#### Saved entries
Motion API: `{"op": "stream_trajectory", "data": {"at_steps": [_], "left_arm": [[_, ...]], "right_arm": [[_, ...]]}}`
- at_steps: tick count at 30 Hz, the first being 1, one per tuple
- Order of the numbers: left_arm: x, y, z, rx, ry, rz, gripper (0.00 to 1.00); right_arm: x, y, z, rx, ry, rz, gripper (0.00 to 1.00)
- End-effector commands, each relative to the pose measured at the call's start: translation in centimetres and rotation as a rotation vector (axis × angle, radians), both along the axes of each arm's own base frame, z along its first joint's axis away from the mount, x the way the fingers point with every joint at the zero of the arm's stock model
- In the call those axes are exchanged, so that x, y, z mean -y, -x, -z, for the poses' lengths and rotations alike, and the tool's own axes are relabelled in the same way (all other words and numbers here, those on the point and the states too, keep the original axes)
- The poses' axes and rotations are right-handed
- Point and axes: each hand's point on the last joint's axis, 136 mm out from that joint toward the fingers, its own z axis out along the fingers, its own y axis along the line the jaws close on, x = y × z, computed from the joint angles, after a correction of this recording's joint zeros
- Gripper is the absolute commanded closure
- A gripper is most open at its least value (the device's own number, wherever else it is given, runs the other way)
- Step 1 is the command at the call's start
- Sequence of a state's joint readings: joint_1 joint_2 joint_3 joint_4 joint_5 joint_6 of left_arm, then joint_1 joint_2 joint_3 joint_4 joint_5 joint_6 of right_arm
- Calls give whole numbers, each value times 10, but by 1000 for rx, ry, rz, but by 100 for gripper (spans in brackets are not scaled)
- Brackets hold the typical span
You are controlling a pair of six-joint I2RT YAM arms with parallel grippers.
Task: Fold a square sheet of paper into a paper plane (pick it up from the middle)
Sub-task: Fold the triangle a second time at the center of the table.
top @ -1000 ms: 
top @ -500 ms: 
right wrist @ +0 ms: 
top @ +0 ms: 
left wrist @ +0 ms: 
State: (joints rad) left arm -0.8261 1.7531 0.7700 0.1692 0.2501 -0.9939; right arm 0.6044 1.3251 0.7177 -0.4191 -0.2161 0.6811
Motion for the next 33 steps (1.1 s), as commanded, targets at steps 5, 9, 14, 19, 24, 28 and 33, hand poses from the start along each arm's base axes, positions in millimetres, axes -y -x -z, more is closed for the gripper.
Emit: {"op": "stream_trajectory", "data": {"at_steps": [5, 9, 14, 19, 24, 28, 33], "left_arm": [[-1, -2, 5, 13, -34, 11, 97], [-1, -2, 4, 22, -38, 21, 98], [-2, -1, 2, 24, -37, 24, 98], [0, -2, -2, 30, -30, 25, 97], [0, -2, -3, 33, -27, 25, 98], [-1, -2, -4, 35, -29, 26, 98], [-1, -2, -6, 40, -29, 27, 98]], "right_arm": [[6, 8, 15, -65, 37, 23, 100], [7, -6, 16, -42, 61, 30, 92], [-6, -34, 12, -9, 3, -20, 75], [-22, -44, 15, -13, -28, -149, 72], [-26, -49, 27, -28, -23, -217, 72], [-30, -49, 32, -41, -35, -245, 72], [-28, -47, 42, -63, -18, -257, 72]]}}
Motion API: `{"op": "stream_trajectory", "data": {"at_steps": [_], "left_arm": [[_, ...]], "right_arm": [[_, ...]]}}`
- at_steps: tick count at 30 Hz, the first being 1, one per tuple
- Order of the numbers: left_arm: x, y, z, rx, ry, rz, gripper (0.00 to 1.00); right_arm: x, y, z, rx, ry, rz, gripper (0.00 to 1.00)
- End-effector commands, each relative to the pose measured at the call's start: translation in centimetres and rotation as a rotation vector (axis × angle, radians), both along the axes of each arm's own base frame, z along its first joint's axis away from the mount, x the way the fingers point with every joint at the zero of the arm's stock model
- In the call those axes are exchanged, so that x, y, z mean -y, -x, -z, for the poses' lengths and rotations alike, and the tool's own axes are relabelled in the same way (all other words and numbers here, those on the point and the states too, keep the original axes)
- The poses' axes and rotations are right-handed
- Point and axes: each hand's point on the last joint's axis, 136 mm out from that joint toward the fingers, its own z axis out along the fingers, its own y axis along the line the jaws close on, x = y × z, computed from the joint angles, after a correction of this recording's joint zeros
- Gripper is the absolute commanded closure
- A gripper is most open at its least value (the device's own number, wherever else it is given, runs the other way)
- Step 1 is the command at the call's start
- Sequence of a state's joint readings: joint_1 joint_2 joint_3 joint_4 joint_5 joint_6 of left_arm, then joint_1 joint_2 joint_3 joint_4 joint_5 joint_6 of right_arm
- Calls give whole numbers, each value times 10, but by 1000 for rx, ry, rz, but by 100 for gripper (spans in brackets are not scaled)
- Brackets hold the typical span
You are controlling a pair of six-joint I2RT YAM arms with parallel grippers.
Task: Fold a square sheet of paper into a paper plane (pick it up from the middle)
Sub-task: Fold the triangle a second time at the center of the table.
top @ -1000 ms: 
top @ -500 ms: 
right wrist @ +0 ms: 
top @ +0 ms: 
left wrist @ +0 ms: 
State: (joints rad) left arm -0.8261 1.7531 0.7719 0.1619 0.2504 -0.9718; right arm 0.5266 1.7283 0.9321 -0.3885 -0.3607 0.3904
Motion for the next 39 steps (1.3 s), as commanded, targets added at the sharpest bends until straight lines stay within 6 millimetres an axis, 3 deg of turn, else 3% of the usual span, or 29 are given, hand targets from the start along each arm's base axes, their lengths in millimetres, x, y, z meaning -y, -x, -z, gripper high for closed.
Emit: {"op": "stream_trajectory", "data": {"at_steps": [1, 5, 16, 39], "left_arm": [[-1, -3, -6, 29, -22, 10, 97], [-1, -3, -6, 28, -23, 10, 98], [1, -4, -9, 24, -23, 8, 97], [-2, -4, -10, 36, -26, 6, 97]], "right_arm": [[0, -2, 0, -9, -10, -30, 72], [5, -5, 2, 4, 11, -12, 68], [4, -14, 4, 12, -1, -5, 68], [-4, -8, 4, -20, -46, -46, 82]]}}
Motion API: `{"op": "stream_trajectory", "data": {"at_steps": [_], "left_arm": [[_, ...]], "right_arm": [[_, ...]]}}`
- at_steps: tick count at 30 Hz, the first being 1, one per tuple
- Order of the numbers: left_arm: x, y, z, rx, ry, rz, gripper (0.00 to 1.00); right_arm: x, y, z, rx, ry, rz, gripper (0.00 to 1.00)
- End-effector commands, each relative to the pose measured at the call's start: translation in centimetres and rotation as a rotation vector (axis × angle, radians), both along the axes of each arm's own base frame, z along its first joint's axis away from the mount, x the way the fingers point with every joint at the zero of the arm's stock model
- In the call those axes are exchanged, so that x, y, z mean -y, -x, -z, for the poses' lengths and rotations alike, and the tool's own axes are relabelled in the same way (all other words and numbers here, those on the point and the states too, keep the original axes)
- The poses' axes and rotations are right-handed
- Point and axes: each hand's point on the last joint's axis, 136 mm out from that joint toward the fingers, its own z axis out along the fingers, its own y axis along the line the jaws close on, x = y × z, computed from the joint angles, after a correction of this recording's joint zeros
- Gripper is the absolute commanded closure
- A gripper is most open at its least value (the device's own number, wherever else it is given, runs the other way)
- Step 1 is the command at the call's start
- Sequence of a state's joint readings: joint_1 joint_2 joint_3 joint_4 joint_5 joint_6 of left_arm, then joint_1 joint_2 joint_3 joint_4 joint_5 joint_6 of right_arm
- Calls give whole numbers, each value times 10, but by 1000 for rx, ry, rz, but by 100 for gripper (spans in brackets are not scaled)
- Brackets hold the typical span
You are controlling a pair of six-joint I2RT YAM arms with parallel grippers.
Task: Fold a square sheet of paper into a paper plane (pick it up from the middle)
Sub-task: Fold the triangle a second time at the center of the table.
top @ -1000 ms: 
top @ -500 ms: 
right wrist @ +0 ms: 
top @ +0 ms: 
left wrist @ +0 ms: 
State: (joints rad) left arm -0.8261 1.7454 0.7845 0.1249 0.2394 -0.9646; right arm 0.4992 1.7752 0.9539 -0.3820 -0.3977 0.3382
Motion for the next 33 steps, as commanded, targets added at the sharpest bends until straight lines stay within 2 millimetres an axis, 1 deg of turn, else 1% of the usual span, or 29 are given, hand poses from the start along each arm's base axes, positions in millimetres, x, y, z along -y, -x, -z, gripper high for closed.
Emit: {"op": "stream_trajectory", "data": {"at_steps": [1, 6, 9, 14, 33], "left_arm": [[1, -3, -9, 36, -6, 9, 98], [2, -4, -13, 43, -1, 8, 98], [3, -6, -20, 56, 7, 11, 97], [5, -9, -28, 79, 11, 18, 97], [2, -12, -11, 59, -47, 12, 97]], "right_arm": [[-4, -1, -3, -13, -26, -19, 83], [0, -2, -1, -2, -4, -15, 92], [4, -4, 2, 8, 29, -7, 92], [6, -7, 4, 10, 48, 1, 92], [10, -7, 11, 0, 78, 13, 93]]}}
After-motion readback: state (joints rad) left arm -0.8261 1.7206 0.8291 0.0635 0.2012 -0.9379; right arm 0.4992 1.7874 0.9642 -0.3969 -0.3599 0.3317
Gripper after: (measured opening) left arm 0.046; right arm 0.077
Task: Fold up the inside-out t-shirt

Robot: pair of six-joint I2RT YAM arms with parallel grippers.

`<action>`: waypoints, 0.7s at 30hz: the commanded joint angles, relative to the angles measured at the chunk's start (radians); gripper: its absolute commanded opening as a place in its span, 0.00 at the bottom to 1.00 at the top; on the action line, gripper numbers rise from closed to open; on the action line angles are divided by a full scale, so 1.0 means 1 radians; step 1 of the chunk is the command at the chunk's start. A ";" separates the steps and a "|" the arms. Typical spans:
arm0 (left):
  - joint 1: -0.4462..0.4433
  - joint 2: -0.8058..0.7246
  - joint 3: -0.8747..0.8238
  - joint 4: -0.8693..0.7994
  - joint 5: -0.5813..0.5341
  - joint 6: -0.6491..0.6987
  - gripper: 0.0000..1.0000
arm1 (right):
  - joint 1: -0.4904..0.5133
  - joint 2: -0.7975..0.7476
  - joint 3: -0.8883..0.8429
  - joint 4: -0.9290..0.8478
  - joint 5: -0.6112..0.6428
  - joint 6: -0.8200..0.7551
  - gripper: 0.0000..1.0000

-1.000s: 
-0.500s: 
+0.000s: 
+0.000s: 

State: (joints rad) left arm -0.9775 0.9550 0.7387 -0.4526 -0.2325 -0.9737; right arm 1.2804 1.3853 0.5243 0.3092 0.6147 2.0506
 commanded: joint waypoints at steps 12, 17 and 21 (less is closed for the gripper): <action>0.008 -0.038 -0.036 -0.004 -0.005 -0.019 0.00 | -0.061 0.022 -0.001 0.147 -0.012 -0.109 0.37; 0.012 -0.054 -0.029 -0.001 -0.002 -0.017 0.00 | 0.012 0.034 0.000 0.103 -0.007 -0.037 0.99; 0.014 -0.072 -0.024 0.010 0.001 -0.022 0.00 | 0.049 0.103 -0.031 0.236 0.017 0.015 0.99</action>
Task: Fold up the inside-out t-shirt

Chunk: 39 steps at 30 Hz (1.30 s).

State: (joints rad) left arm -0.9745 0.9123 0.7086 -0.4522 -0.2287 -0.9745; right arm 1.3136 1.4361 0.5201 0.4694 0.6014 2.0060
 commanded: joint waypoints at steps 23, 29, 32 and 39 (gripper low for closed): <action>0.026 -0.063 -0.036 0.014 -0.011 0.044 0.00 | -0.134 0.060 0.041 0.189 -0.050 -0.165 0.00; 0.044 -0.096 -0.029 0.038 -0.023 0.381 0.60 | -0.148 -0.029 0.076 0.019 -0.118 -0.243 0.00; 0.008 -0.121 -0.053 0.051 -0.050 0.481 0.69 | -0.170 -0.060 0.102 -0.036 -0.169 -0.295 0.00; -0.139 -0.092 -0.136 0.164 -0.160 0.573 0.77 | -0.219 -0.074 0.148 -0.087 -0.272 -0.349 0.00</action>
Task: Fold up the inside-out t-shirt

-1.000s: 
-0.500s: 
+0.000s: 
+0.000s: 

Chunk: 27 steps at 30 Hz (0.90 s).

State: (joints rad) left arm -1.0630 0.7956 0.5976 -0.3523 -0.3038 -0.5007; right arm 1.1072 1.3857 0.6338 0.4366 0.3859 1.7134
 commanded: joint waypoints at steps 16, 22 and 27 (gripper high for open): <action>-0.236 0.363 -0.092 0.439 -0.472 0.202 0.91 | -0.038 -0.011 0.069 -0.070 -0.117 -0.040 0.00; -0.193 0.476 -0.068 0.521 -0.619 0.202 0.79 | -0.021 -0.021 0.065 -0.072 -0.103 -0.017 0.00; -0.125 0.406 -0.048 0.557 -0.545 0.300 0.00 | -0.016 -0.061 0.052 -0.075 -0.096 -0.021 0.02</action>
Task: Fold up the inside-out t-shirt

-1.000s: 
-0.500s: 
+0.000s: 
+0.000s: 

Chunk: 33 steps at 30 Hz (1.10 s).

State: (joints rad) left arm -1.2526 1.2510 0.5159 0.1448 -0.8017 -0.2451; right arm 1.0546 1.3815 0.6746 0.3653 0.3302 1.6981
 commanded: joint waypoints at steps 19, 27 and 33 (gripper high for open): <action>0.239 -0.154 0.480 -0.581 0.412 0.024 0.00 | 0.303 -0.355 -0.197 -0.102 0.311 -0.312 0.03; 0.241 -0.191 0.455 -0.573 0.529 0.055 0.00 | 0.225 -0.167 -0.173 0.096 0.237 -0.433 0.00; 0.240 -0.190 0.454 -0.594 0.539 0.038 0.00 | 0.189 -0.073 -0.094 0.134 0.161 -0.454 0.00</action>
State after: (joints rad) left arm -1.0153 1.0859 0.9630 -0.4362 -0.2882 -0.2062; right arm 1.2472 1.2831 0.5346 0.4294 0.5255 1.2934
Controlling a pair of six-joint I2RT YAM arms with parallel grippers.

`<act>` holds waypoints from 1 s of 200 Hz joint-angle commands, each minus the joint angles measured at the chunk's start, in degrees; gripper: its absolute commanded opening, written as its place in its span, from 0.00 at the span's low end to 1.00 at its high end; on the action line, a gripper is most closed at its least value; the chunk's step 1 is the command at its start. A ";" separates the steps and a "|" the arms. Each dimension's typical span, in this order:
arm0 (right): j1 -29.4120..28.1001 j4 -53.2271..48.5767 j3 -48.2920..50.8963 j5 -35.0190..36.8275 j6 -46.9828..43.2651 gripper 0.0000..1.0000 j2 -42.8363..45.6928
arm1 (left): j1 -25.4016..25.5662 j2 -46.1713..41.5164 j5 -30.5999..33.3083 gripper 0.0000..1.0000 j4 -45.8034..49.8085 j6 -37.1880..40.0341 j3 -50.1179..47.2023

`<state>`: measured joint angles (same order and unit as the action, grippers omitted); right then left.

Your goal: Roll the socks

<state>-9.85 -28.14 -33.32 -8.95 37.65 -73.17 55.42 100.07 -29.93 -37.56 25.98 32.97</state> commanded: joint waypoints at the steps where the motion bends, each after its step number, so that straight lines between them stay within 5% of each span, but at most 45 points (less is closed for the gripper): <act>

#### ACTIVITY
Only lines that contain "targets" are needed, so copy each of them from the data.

#### SOLUTION TO THIS EXERCISE
Motion for the next 33 steps (1.1 s), as commanded, targets at steps 5, 9, 14, 19, 24, 28 and 33, hand poses from the start along each arm's base axes, positions in millimetres, axes -y -x -z, more is closed for the gripper.
Motion for the next 39 steps (1.3 s), as commanded, targets added at the sharpest bends until straight lines stay within 6 millimetres an axis, 3 deg of turn, else 3% of the usual span, or 29 are given, hand targets from the start along each arm's base axes, their lengths in millimetres, x, y, z meaning -y, -x, -z, gripper high for closed.
Motion for the next 33 steps, as commanded, targets added at the sharpest bends until straight lines stay within 2 millimetres an axis, 1 deg of turn, else 1% of the usual span, or 29 are given, hand poses from the start along each arm's base axes, positions in millimetres, x, y, z along -y, -x, -z, gripper high for closed.

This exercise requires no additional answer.